Discussion in 'Apple, Inc and Tech Industry' started by Sydde, Nov 1, 2011.

  1. Sydde macrumors 68020


    Aug 17, 2009
    Velvet Green
    So far, Intel architecture has been the major de facto standard for CPU architecture. If you were using some other minority architecture, you had an Apple or something really obscure.

    HP Announces ARM-based Servers

    HP may be transitioning away from Intel processors. How well that works out remains to be seen. If they get good sales from their ARM server line, this could bode ill for x86, IMHO. With Apple apparently charting a convergence of iOS and Mac OS X, it may not be long before the A<x> processors start migrating into notebooks, and thence non-portables.

    Energy use has become quite significant. With powerful GPGPU chips to boost performance at minimal energy cost, I can envision even Windows moving toward ARM.
  2. Rodimus Prime macrumors G4

    Rodimus Prime

    Oct 9, 2006
    I suggest you read the article you link to. It is about using ARM servers for things that require very little processing power (static web pages for example) Macrumors could not run on one of those servers. The forums alone would kill the server in the processor demand for keeping the database upto date.
  3. *LTD* macrumors G4


    Feb 5, 2009
    We don't know what ARM is testing, but you can bet Apple already has an ARM-based Mac running OS X. And again, we don't know what ARM is testing.
  4. maflynn Moderator


    Staff Member

    May 3, 2009
    I doubt apple will drop x86 architecture but if they did go with that wacky decision, I'd be one of many people dropping the mac platform.

    I have certain needs and I don't see those needs being met with an ARM architecture.

    Of course this is all conjecture at this point
  5. longofest Editor emeritus


    Jul 10, 2003
    Falls Church, VA
    HP's ARM Server

    HP is introducing an ARM-based server.

    Now, before we go off the deep end and say "ooh... MacBooks based on ARM soon!!!", note that the server is aimed at the cloud server market, where you have a highly horizontally scalable application that doesn't require a lot of compute power on one core. Great for servers and cloud applications -- not so much for a desktop. Still, given Apple's interest in ARM and the perennial "Apple will switch the Mac to ARM" rumors, I thought I'd mention it.

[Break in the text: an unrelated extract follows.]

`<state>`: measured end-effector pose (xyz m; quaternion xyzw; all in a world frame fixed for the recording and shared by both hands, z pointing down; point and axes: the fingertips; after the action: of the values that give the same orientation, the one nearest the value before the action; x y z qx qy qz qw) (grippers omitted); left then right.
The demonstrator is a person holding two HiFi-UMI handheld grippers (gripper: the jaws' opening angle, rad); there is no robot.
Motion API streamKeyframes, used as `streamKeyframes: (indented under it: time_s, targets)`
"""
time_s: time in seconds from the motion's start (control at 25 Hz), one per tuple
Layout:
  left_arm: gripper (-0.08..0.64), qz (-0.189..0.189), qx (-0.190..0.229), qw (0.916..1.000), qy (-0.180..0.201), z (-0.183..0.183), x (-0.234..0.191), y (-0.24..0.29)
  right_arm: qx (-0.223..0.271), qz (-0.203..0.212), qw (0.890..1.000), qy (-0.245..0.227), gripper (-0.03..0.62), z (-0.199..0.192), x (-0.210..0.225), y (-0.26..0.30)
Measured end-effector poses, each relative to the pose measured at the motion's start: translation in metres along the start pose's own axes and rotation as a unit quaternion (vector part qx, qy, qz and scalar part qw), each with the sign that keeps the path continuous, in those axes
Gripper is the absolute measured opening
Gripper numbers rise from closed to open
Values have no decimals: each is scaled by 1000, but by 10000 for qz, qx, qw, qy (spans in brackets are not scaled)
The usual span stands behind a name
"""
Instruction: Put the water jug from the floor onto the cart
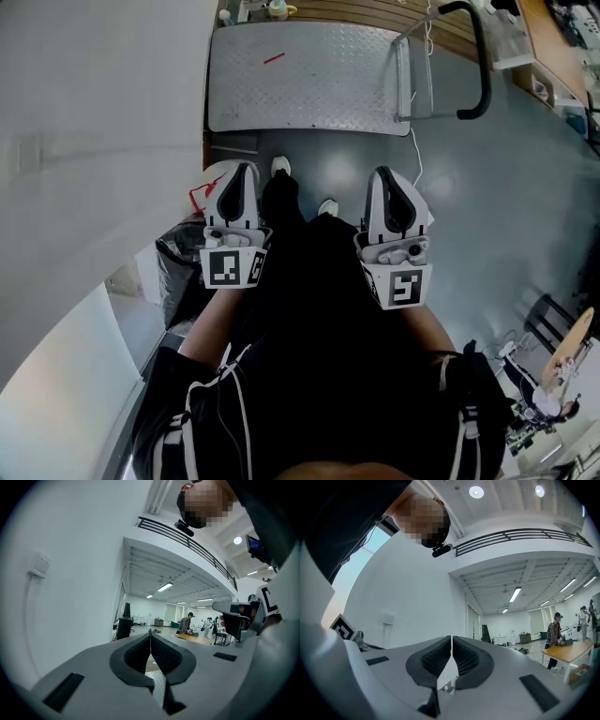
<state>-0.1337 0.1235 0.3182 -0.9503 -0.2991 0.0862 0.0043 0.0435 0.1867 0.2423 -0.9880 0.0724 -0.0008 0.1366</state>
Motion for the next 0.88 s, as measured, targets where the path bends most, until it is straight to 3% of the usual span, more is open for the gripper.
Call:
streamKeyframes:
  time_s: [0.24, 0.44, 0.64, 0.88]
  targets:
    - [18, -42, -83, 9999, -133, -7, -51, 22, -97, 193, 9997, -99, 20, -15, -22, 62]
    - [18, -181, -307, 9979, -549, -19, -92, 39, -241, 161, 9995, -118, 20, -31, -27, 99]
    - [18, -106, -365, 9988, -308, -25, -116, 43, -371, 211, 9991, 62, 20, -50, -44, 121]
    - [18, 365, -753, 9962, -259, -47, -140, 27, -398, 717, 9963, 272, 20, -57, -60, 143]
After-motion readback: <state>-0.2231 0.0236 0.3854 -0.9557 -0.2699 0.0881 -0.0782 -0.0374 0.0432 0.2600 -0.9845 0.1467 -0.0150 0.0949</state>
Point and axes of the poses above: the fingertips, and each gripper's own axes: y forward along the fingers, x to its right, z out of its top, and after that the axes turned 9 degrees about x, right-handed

    EDIT: found this thread, so merged my thread with this.


    Actually, not necessarily. The servers are for very little processing power per node. Right now we only have a handful of forum servers, but imagine having hundreds of forum servers with the ability to instantiate them on-request as demand grows. That's what cloud computing and horizontal scalability is all about. It doesn't take a lot of compute power to serve up webpages (even forum pages) to a few clients. spread that across hundreds of servers with dynamic instantiation and you have a cloud.

    I do have questions though on how the server will handle data volumes. x86 server CPUs have a ton of cache - ARM not so much. Just don't know how it will be able to work in a server environment.

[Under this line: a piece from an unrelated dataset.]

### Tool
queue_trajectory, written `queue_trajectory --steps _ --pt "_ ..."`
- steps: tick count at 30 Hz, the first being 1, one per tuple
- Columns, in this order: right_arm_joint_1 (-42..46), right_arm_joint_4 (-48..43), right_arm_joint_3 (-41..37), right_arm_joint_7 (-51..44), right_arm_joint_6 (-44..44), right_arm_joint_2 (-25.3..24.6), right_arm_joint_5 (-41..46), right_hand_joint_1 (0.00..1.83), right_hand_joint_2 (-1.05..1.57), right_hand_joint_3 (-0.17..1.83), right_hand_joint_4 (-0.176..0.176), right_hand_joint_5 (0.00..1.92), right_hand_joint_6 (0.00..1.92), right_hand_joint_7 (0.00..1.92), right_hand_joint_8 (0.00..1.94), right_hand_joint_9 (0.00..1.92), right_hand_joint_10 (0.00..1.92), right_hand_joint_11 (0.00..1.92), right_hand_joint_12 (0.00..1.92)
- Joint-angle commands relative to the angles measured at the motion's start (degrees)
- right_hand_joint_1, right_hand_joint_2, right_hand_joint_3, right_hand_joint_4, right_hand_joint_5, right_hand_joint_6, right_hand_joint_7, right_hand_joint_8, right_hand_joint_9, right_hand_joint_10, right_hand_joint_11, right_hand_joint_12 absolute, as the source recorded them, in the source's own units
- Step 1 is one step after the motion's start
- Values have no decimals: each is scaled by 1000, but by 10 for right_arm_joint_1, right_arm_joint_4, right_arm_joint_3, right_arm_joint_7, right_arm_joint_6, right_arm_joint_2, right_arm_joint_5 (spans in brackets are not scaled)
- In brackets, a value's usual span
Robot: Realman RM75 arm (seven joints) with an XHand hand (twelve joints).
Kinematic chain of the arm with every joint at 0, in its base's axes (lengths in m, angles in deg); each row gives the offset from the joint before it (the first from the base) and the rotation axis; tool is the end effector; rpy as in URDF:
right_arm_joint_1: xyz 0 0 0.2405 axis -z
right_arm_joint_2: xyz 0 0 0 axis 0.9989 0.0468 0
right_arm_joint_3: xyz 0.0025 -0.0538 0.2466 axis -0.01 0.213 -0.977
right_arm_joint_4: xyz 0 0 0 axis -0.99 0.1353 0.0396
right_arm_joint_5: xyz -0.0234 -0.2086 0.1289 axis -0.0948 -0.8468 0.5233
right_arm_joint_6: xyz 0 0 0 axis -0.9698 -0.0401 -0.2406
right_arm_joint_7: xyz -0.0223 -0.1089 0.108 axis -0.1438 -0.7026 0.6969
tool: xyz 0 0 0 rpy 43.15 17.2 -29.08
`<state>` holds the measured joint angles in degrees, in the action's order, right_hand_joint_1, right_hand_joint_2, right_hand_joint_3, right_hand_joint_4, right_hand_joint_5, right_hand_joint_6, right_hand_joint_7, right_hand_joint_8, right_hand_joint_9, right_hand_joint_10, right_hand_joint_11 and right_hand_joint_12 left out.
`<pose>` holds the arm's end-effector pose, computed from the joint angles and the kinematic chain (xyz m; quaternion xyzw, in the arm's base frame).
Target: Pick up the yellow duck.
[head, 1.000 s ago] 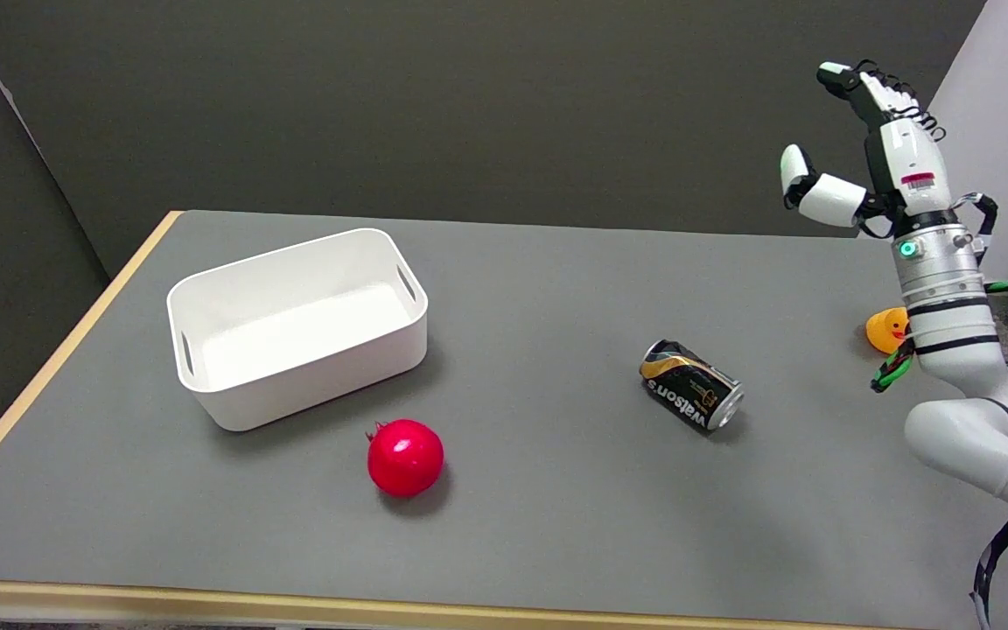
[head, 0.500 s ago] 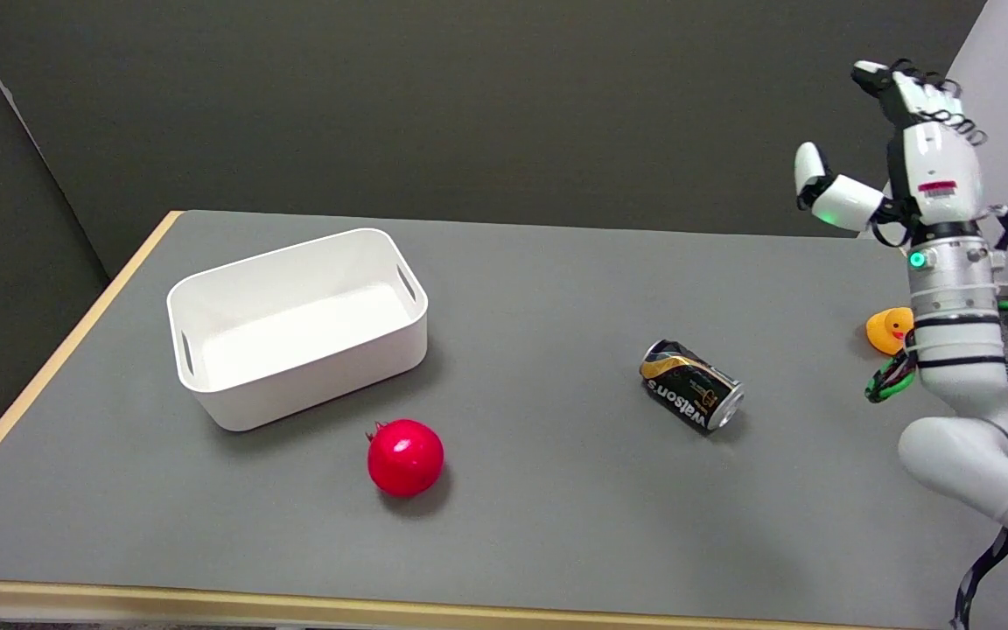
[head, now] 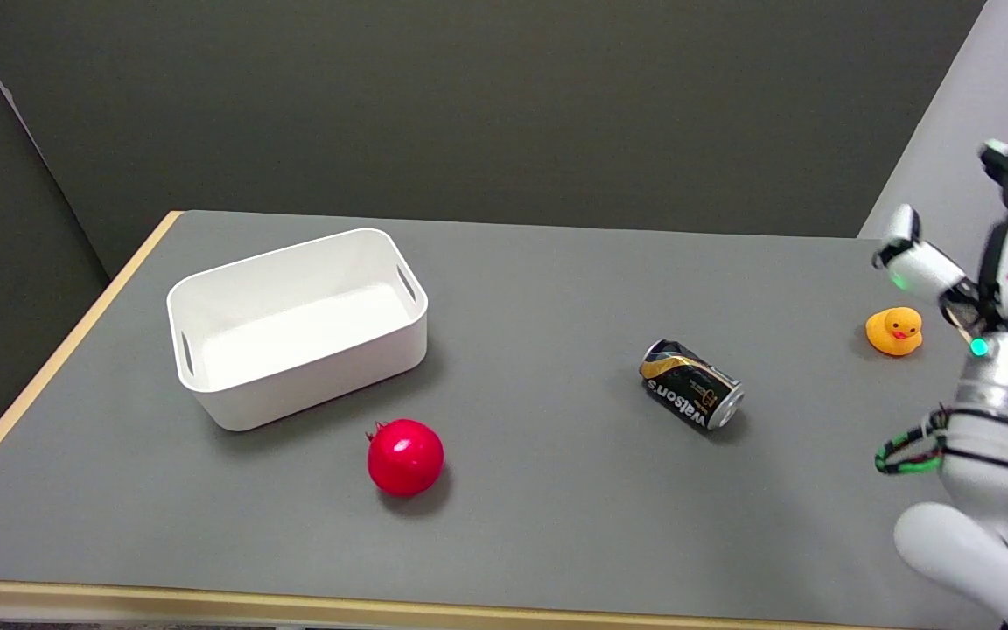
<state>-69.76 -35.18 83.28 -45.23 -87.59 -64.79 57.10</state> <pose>-0.2146 -0.2464 0.4973 0.4224 0.1311 0.4178 0.7936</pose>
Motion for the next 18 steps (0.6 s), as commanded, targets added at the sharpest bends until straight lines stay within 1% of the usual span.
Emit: queue_trajectory --steps 1,5,7,8,10,15,18 --pt "76 -6 29 -67 -103 -7 151 610 634 970 -65 277 570 367 541 146 735 -1 1004" --pt "43 -9 29 -136 -63 11 158 578 651 954 -93 303 609 440 608 228 841 -1 1075" --pt "30 -13 24 -188 -29 21 171 575 654 934 -97 321 632 471 637 285 918 -1 1117" --pt "25 -15 22 -209 -16 25 179 603 665 897 -100 327 632 479 635 278 945 -1 1135" --pt "13 -21 20 -252 8 33 209 637 678 852 -107 341 650 495 645 277 986 -1 1162" --pt "-20 -40 23 -404 45 48 333 643 673 845 -118 366 724 517 691 303 1024 -1 1193" --pt "-35 -36 27 -426 54 49 354 594 654 838 -113 365 716 511 675 297 1011 -1 1172"
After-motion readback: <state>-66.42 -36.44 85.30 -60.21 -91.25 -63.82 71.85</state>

    Regardless, I like seeing HP trying something new.


    Like I mention in my blog post linked above, I don't think this will be too hot a seller for a little while yet. More niche for now. Right now, virtualization is still hot, as it can be done with little to no impact on existing applications, and this server doesn't virtualize nor does it run x86 apps. To move to cloud architecture can often require a re-design, so companies are often slower to move unless they throw all their chips in like some did (Netflix is one great example).
  6. roadbloc macrumors G3


    Aug 24, 2009
    In my opinion, yet another chipset change for Apple's computer OS is a terrible idea.

    The last thing I want is all my £ spent on OS X intel software to be tipped down the drain after 3 years because Apple refuse to include the emulator in the latest OS. Again.

    And I also think developers would be pretty annoyed about having to learn to write for another architecture too. Again.
  7. ct2k7 macrumors 603


    Aug 29, 2008
    London or Florida
    We tried an ARM-based dual-core, A9 in a server for a web server, it didn't survive well.

    Then we tried it in a storage server, it survived. Performance wasn't great.
  8. HellDiverUK macrumors 6502

    Oct 24, 2009
    Belfast, UK
    ARM is being used for low-power servers already. Time Capsule is one. Feature rich routers with media servers, BitTorrent clients and USB ports for connecting external drives to are powered by ARM. Consumer NAS boxes are ARM based.
  9. longofest Editor emeritus


    Jul 10, 2003
    Falls Church, VA
    I wouldn't imagine that one single server would survive well. The idea is that you can pack a bunch of ARM servers into a condensed package, distribute the load, and scale up and down as needed.